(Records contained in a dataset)
#####

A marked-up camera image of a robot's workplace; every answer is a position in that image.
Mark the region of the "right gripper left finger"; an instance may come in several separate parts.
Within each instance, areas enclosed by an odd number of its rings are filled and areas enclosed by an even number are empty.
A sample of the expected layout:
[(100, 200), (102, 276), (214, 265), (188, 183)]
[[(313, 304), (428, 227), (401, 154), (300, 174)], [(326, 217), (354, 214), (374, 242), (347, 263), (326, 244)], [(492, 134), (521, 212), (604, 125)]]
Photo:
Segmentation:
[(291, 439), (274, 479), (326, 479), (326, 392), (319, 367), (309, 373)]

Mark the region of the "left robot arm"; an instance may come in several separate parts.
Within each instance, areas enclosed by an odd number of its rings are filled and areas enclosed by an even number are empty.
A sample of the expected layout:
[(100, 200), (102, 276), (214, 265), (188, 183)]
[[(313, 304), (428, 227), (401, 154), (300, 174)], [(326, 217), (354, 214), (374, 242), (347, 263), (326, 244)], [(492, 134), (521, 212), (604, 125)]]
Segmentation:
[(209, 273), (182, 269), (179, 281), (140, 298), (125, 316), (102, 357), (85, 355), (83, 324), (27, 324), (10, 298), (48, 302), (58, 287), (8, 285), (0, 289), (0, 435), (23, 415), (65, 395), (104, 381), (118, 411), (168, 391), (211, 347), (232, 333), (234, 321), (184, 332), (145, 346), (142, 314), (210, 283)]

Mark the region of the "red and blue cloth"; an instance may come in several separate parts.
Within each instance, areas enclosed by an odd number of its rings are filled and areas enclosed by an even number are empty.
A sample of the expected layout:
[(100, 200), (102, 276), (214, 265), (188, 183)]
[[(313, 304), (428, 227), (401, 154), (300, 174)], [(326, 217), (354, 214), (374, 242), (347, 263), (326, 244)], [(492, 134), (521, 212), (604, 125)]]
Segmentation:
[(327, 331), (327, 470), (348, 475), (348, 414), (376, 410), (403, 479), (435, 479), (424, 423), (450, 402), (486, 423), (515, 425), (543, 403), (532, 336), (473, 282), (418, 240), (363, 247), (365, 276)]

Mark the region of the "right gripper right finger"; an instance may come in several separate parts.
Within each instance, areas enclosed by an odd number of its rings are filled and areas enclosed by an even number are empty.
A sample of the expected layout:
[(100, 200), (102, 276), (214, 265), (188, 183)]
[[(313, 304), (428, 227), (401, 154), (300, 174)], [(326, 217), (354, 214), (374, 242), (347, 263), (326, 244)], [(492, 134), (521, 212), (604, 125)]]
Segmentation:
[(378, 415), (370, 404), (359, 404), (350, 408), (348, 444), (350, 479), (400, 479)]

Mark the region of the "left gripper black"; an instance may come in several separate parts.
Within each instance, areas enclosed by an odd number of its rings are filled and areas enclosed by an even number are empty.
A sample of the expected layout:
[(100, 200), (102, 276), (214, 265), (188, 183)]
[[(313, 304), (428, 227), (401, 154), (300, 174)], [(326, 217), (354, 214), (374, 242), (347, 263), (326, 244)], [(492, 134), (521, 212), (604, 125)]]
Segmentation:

#####

WHAT THE EXERCISE ASKS » Every entry above needs to be duplicated exactly.

EXERCISE SOLUTION »
A marked-up camera image of a robot's workplace; every answer is a position in that image.
Mark the region of the "right gripper left finger"; an instance may come in several separate parts.
Within each instance, areas enclosed by an odd number of its rings are filled and areas enclosed by an even number are empty.
A sample of the expected layout:
[(100, 200), (102, 276), (214, 265), (188, 183)]
[[(313, 304), (428, 227), (401, 154), (300, 174)], [(326, 217), (354, 214), (374, 242), (347, 263), (326, 244)], [(492, 134), (521, 212), (604, 125)]]
Photo:
Segmentation:
[(291, 439), (274, 479), (326, 479), (326, 392), (319, 367), (309, 373)]

Mark the region of the "left robot arm"; an instance may come in several separate parts.
Within each instance, areas enclosed by an odd number of its rings are filled and areas enclosed by an even number are empty.
A sample of the expected layout:
[(100, 200), (102, 276), (214, 265), (188, 183)]
[[(313, 304), (428, 227), (401, 154), (300, 174)], [(326, 217), (354, 214), (374, 242), (347, 263), (326, 244)], [(492, 134), (521, 212), (604, 125)]]
Segmentation:
[(209, 273), (182, 269), (179, 281), (140, 298), (125, 316), (102, 357), (85, 355), (83, 324), (27, 324), (10, 298), (48, 302), (58, 287), (8, 285), (0, 289), (0, 435), (23, 415), (65, 395), (104, 381), (118, 411), (168, 391), (211, 347), (232, 333), (234, 321), (184, 332), (145, 346), (142, 314), (210, 283)]

Mark the region of the "red and blue cloth"; an instance may come in several separate parts.
Within each instance, areas enclosed by an odd number of its rings are filled and areas enclosed by an even number are empty.
A sample of the expected layout:
[(100, 200), (102, 276), (214, 265), (188, 183)]
[[(313, 304), (428, 227), (401, 154), (300, 174)], [(326, 217), (354, 214), (374, 242), (347, 263), (326, 244)], [(492, 134), (521, 212), (604, 125)]]
Segmentation:
[(327, 331), (327, 470), (348, 475), (348, 414), (376, 410), (403, 479), (435, 479), (424, 423), (450, 402), (486, 423), (515, 425), (543, 403), (532, 336), (473, 282), (418, 240), (363, 247), (365, 276)]

Mark the region of the "right gripper right finger"; an instance may come in several separate parts.
Within each instance, areas enclosed by an odd number of its rings are filled and areas enclosed by an even number are empty.
A sample of the expected layout:
[(100, 200), (102, 276), (214, 265), (188, 183)]
[[(313, 304), (428, 227), (401, 154), (300, 174)], [(326, 217), (354, 214), (374, 242), (347, 263), (326, 244)], [(492, 134), (521, 212), (604, 125)]]
Segmentation:
[(378, 415), (370, 404), (359, 404), (350, 408), (348, 444), (350, 479), (400, 479)]

Mark the region of the "left gripper black"; an instance may come in several separate parts.
Within each instance, areas enclosed by an odd number of its rings are filled and areas enclosed by an even number are empty.
A sample of the expected layout:
[(100, 200), (102, 276), (214, 265), (188, 183)]
[[(313, 304), (428, 227), (401, 154), (300, 174)], [(326, 217), (354, 214), (374, 242), (347, 263), (326, 244)], [(492, 134), (521, 212), (604, 125)]]
Segmentation:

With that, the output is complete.